CQT Research Fellow Martin Kiffner has been named an "Outstanding Referee" by the American Physical Society (APS). Starting in 2008, the society has given the award to scientists who have been "exceptionally helpful in assessing manuscripts for publication". The society estimates it has 60,000 currently active reviewers; only 142 received the lifetime Outstanding Referee award in 2013.
Martin (pictured right) joined CQT in January 2012. He had been previously a postdoctoral fellow at the University of Oxford and retains a visiting appointment there, working on a project on Rydberg atoms with CQT Principal Investigator Wenhui Li and Dieter Jaksch, a Professor in Oxford and Visiting Research Professor at CQT. Martin's expertise encompasses theoretical quantum optics and quantum many-body physics.

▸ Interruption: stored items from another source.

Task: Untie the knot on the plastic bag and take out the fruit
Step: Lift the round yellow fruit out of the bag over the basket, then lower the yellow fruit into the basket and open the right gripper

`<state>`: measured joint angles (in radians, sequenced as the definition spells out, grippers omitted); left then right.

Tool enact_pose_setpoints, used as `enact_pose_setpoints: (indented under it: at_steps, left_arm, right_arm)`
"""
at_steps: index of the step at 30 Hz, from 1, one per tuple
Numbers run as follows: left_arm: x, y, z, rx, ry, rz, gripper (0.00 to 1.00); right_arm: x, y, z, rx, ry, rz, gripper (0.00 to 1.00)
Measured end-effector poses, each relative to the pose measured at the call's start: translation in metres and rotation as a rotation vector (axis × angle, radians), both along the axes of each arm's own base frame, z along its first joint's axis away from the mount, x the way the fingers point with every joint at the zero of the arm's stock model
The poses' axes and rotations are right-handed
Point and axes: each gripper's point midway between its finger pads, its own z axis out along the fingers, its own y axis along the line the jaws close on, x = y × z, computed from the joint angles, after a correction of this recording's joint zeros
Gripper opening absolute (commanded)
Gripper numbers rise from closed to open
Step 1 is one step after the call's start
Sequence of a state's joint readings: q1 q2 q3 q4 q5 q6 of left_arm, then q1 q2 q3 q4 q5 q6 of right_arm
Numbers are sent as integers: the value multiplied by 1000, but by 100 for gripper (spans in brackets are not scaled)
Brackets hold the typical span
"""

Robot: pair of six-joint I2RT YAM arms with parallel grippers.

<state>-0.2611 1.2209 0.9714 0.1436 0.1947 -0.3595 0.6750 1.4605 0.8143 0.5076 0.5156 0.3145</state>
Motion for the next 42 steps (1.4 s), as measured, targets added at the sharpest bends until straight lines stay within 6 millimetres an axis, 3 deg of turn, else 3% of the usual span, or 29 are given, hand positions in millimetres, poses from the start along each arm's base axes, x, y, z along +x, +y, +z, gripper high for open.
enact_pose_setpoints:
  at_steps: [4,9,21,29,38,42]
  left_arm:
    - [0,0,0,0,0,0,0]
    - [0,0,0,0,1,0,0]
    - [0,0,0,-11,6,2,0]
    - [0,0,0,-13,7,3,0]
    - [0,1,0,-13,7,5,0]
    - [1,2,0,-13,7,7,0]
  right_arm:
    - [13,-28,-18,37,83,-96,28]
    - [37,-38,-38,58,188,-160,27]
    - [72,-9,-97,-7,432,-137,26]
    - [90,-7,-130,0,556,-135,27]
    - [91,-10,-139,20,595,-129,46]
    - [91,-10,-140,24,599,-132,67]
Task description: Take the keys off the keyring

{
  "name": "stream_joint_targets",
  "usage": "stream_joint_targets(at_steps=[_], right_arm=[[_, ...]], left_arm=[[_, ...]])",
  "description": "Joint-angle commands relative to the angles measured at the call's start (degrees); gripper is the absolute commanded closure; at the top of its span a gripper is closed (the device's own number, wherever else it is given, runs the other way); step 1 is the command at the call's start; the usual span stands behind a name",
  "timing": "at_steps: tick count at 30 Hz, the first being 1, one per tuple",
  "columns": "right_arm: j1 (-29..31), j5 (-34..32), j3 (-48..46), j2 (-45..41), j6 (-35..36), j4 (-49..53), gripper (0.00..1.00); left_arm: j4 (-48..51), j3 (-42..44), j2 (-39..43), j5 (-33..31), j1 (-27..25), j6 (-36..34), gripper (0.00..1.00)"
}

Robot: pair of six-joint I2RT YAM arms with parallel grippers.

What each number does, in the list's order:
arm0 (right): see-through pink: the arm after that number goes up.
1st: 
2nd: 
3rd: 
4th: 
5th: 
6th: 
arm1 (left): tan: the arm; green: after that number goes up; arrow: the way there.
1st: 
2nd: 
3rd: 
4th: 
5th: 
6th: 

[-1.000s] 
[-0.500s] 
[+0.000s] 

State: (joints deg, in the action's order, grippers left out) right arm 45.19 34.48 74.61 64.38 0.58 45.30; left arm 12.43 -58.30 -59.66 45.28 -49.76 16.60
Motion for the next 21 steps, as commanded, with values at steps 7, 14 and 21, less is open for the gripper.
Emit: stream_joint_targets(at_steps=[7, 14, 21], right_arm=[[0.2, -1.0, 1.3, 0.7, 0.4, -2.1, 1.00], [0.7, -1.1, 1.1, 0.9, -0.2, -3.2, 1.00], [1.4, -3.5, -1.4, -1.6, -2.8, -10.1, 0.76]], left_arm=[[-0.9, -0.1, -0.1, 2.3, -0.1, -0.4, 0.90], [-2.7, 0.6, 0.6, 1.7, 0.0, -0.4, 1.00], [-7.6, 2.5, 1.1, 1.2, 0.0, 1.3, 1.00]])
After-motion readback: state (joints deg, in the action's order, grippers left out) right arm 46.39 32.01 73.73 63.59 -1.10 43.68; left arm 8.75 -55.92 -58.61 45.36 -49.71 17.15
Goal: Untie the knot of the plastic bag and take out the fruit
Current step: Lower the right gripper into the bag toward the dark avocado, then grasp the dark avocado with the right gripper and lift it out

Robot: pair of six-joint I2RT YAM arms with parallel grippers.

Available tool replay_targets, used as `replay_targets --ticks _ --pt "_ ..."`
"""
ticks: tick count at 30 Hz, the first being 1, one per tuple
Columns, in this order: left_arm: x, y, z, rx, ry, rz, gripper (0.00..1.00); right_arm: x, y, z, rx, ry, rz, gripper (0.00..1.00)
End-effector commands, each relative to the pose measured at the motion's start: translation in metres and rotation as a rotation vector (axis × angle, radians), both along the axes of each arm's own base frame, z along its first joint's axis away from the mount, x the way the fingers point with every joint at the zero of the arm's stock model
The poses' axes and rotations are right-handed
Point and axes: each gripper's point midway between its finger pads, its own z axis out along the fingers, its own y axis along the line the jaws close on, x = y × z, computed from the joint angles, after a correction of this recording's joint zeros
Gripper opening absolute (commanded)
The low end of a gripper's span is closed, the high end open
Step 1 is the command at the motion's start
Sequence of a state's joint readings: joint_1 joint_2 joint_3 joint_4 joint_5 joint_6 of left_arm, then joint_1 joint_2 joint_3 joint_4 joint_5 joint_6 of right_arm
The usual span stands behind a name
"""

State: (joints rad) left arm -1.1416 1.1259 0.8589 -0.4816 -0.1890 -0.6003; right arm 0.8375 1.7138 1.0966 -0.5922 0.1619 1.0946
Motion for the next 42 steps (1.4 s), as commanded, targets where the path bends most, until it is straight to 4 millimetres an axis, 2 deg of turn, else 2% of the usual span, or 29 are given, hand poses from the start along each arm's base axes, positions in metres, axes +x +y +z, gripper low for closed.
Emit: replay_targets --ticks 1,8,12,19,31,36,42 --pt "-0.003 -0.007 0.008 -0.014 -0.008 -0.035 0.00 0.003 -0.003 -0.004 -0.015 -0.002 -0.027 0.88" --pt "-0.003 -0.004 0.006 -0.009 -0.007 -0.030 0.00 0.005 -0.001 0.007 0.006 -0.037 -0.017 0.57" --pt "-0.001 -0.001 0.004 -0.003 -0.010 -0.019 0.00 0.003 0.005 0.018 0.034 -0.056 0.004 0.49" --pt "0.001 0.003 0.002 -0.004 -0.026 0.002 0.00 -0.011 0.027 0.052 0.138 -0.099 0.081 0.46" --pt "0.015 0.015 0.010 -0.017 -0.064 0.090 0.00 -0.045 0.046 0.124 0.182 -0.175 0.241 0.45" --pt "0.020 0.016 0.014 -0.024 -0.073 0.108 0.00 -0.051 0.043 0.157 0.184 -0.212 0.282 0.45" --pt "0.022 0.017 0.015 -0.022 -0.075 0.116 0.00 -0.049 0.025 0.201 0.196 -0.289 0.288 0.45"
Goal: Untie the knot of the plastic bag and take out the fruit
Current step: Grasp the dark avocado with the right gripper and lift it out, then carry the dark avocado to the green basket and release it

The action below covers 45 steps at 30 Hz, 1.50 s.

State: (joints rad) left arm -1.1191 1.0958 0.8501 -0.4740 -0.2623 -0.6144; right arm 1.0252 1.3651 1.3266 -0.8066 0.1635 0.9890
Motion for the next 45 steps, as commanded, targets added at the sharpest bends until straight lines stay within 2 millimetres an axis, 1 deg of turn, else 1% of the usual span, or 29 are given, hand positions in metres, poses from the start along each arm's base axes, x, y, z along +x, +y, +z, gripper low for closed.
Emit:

On receiving the APS award, Martin says "I feel very honoured to receive this distinction at a rather early stage of my career." He reviews on average two papers per month, one being for an APS journal. "I always try to give good reasons for my decisions and constructive comments improving the quality of the manuscript," he says.
Martin is not the first CQTian to be named an APS Outstanding Referee. Previous recipients of the award include Dieter, Markus Grassl, a Senior Research Fellow, and Berge Englert, a Principal Investigator at CQT and Professor in the Department of Physics at NUS.